Soleil Moon Frye doesn’t see the new version of “Punky Brewster” as a reboot, but a “continuation.”
“I have been wanting to bring Punky back forever because she is such a part of me,” the 44-year-old actress says during a Zoom conference. “I don’t know where I end and she begins because we are so much the same.”
Plucky and determined, the 8-year-old Punky had to figure out how to survive when her father walked out on her family and her mother left her in a shopping mall. Landing in a vacant apartment, she charmed an elderly photographer into becoming her foster father. Through the course of four seasons, “Punky Brewster” addressed plenty of tough issues – abandonment, foster parenting, bullying – and presented its leading character as a contemporary Annie.

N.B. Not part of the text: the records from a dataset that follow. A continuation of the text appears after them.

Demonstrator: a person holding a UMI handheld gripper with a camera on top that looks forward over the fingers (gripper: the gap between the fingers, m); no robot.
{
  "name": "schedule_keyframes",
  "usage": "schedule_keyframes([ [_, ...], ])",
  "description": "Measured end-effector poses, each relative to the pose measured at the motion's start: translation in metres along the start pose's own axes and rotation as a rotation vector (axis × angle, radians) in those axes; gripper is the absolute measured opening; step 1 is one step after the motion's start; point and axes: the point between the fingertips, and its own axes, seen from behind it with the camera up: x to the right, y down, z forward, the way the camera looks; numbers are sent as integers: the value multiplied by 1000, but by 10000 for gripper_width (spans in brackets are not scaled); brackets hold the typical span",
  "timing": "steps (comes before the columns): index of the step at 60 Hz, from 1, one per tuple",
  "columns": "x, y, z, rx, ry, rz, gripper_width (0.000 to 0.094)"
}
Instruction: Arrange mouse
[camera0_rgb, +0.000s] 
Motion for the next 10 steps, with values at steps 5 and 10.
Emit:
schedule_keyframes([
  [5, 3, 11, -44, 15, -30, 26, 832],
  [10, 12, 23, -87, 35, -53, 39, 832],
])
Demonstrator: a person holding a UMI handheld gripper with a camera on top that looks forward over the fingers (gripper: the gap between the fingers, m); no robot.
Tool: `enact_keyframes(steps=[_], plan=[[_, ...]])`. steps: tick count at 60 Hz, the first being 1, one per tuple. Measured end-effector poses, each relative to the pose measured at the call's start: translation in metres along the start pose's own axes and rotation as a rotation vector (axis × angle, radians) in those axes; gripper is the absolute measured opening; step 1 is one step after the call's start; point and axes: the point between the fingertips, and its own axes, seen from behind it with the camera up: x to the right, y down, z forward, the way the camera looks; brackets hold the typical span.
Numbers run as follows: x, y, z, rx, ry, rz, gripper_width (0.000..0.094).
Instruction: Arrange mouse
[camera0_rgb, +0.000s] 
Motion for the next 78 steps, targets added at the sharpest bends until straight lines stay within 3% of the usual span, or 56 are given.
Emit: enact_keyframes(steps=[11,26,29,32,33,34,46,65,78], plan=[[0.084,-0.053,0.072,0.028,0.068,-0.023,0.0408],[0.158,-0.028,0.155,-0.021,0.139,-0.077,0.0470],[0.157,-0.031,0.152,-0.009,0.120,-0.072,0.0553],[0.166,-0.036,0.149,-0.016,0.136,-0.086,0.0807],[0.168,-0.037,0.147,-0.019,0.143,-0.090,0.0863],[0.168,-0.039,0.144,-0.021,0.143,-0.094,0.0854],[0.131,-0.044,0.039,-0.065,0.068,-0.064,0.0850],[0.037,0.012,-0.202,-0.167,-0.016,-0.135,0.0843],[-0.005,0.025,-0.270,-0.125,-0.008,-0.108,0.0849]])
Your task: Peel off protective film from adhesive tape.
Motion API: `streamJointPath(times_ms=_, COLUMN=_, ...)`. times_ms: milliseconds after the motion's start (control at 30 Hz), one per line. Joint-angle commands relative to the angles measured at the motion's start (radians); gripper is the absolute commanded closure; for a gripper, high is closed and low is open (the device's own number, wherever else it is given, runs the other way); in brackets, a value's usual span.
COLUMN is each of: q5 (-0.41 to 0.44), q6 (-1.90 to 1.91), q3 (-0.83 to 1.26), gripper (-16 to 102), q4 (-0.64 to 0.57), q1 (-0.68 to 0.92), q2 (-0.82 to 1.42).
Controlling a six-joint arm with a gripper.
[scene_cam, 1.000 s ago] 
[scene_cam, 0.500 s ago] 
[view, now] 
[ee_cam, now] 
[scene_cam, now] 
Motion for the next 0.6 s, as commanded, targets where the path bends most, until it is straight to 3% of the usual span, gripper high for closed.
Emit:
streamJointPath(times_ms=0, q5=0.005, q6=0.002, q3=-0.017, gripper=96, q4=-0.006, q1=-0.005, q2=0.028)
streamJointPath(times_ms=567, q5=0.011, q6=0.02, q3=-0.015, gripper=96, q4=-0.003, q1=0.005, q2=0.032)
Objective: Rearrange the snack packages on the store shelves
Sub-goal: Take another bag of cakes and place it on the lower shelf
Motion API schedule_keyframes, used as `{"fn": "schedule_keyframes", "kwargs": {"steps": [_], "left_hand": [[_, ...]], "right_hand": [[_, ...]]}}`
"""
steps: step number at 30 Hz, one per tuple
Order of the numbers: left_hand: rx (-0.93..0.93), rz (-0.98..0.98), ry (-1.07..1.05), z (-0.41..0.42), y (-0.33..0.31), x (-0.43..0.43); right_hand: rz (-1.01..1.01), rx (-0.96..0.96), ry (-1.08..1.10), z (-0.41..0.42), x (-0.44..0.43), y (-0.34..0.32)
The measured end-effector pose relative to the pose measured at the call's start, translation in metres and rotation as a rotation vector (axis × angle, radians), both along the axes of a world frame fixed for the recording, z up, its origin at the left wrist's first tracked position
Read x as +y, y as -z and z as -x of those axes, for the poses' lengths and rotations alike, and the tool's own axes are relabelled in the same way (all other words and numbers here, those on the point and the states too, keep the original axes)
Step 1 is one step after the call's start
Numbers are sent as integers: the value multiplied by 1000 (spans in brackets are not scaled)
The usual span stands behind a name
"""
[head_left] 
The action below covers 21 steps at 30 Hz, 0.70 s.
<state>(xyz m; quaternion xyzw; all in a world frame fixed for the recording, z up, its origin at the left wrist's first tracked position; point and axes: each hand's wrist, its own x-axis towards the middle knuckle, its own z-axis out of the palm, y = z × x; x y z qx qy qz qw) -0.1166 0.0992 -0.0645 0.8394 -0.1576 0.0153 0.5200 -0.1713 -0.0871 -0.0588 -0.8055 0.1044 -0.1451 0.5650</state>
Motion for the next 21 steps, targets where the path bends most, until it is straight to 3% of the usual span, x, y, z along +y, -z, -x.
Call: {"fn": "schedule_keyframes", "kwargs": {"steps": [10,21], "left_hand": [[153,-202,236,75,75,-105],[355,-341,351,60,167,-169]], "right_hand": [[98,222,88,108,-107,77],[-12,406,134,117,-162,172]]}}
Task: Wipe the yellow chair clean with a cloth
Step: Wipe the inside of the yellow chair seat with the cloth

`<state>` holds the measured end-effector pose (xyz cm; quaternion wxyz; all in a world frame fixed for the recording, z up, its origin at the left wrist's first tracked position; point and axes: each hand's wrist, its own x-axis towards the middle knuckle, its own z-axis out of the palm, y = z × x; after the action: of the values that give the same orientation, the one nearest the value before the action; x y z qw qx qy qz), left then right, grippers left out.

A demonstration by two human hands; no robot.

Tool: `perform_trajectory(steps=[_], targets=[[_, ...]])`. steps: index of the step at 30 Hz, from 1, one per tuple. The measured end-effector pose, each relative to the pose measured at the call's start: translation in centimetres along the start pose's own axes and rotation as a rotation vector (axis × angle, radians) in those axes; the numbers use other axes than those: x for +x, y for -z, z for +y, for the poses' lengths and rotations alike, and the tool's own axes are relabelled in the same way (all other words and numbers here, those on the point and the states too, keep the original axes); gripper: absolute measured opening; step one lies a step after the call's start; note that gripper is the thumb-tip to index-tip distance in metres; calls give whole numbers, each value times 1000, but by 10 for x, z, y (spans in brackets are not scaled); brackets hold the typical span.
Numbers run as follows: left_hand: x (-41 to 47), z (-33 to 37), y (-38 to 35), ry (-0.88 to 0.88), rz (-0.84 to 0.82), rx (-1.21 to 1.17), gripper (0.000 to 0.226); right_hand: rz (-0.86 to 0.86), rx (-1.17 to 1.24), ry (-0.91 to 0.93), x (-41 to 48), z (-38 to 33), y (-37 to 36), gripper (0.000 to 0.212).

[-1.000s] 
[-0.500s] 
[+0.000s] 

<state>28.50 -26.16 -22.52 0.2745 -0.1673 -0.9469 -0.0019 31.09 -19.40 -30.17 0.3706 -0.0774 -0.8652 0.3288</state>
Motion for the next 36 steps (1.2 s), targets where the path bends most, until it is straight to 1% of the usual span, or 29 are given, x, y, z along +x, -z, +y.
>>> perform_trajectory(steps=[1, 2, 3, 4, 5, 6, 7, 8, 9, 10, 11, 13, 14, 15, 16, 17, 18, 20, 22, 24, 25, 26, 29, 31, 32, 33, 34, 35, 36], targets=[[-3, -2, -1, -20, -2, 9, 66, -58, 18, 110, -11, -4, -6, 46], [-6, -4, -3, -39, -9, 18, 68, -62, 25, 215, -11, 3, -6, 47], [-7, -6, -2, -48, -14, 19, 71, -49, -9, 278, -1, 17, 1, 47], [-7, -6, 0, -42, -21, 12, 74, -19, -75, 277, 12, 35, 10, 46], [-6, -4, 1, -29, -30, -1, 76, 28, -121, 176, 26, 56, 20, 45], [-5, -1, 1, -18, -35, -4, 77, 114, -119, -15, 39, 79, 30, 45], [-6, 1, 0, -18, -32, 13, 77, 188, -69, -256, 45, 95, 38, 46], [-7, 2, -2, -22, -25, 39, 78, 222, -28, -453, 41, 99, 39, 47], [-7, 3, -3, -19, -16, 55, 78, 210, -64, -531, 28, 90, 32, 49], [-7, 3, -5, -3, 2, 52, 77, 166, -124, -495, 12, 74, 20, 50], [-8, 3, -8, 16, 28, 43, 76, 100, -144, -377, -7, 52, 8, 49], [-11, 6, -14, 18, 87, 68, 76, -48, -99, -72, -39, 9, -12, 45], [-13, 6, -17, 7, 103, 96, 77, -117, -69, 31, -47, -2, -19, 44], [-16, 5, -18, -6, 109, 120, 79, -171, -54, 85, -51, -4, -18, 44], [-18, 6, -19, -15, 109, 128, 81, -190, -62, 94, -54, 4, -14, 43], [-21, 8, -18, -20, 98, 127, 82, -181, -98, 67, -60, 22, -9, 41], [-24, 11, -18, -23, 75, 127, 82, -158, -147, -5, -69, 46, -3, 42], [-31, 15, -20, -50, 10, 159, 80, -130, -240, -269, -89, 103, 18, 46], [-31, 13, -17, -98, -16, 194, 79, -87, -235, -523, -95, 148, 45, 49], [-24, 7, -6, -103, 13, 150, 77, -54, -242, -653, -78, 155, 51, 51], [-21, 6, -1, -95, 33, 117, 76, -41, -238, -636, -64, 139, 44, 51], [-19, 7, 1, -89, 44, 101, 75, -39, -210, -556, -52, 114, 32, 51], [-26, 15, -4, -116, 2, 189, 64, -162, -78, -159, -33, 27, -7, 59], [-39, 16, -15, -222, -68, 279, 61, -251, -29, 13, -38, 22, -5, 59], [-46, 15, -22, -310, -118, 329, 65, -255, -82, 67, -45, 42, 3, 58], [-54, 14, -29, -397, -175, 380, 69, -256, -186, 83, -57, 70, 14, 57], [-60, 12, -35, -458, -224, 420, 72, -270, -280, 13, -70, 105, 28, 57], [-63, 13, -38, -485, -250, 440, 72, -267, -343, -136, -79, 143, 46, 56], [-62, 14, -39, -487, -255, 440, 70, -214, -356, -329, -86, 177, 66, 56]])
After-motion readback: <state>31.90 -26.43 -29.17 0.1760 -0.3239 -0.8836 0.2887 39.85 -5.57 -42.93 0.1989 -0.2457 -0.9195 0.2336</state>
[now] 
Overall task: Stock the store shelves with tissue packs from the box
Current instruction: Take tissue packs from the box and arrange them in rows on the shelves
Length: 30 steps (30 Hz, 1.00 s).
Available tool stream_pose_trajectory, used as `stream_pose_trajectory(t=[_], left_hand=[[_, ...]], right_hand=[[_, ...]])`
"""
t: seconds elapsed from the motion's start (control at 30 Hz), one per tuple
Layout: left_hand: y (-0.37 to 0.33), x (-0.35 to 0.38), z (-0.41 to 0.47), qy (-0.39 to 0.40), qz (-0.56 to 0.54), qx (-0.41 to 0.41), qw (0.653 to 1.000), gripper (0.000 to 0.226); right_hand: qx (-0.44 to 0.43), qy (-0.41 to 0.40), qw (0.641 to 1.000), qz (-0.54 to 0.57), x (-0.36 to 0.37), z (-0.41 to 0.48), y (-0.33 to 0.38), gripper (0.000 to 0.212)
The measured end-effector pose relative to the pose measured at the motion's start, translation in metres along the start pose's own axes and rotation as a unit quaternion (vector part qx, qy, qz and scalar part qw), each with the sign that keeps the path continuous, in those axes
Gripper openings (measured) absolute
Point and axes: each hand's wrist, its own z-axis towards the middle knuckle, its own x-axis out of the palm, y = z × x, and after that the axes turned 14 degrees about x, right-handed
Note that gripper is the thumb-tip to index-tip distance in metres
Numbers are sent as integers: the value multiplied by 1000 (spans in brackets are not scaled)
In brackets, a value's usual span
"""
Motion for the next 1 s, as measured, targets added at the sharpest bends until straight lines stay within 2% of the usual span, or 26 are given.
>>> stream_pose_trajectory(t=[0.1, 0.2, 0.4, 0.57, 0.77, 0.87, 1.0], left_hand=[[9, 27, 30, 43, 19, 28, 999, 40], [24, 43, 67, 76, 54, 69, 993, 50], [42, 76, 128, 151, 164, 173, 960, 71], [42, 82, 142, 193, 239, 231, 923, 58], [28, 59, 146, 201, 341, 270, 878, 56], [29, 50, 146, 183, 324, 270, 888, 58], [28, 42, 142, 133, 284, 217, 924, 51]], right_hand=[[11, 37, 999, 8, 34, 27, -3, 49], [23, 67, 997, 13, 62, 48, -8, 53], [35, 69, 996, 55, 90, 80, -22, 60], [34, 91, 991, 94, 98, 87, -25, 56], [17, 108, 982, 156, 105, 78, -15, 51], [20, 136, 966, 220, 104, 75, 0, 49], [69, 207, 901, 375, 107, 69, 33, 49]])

For the actress who played her, it was practically fate she’d get the role.
“When I got on the elevator to the audition, a little girl said not to go in because she had already gotten the part,” Frye recalls. “My mom was like, ‘OK, let’s go.’ And I was like, ‘No way. I’m going in there. I got this part. I’m going back.’ So I think I always had that spunk.”
Frye assumes that “survivor” attitude comes from her parents – dad was Golden Gloves boxer, mom was a single mother. “I always liked that when you got knocked down, you got back up again.”
It’s “Punky Power,” Frye explains.
In the new Peacock series, Frye plays a single mother who meets a young girl who reminds her of herself. Along for the ride: her best friend, Cherie, who, once again, is played by Cherie Johnson.
“I have known Soleil now for almost 39 years,” says Johnson, “and she has got the biggest heart of anybody I’ve ever met in my entire life. Who you see is exactly who she is.”
While Frye has worked in other aspects of the business (hosting, writing and directing), she has always harbored the dream of revisiting her childhood success.
“It was such a dream,” she says of the original NBC series. “I think so much of it was based on us being able to still be kids, you know? Cherie and I were on pogo sticks, jumping off furniture and riding our scooters all over the lot and running away to Johnny Carson’s office. I always had my childhood, which I think was so incredibly important.”
Acting, she adds, was never something she was pushed into. “It was something I begged and pleaded to do.”
Her brother, Meeno Peluce, also was a child star. Key to life after child stardom, she says, was "having that education, having my real friends and being able to be a kid.”
Now married and the mother of four, Frye says her children have been supportive of their mom’s return to the past. One even appears in one of the episodes.
“As we would do readings of the scripts, they would be like, ‘Are there hidden cameras in our house? Because, mom, you just said this the other day.’ Literally, there was so much that was happening in our lives that was also reflected through the show. I think that’s a testament to the incredible writing and the incredible way in which these words have come to life.”
When the new “Punky” pilot was shot before an audience, Frye and Johnson were emotional. “It was like lightning in a bottle,” Frye says. “These are not just characters for us. These are our beings. And ‘Punky Power’ to us is about so much of our rediscovery of self. You could feel it that night.”
In order to protect the cast and crew, the remaining episodes were shot without an audience.
Still, Frye says, “The fact that I get to stand in the treehouse with one of my best friends again and spend birthdays together and to work during COVID when so many people were out of work....I feel so grateful. It’s even better than you could ever dream.”
“Punky Brewster” airs on the Peacock network.